Give every line of the listing word for word, beginning at the first and including the line with "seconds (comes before" as the last.

──────── Exercise data

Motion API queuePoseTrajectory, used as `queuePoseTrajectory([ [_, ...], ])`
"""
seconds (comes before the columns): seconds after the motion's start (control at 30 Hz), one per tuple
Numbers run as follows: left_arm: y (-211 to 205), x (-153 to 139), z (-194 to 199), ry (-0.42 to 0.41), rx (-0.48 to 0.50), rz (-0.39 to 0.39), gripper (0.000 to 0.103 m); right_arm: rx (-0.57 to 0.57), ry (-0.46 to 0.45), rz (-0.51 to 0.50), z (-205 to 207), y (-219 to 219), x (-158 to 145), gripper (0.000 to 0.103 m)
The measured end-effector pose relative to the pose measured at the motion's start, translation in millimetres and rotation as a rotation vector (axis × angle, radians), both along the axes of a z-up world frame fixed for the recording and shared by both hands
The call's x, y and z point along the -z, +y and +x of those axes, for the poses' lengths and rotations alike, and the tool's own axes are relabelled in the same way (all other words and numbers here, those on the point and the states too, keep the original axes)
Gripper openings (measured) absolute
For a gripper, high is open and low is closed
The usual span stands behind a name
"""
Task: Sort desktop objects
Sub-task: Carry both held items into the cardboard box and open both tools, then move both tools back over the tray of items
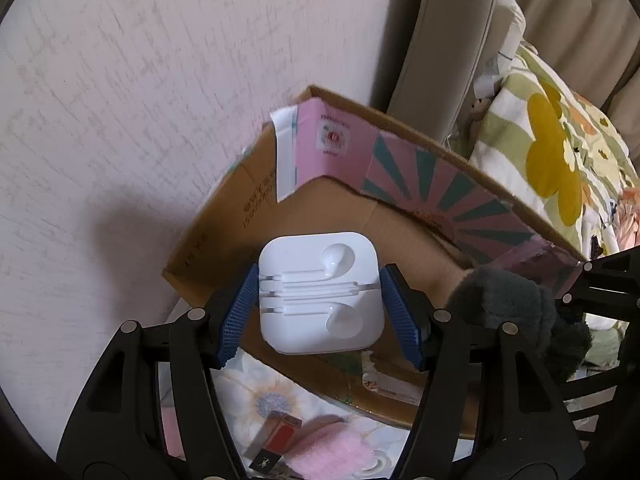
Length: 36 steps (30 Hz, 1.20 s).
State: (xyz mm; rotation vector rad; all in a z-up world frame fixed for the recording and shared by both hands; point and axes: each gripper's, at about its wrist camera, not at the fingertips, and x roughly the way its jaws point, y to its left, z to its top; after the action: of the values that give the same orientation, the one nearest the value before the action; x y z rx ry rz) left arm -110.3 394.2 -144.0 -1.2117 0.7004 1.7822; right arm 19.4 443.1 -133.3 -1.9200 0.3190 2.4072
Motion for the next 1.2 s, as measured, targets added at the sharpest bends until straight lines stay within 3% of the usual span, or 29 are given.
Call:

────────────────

* _Output below_:
Motion API queuePoseTrajectory, used as `queuePoseTrajectory([ [_, ...], ])`
"""
seconds (comes before the columns): seconds after the motion's start (control at 30 Hz), one per tuple

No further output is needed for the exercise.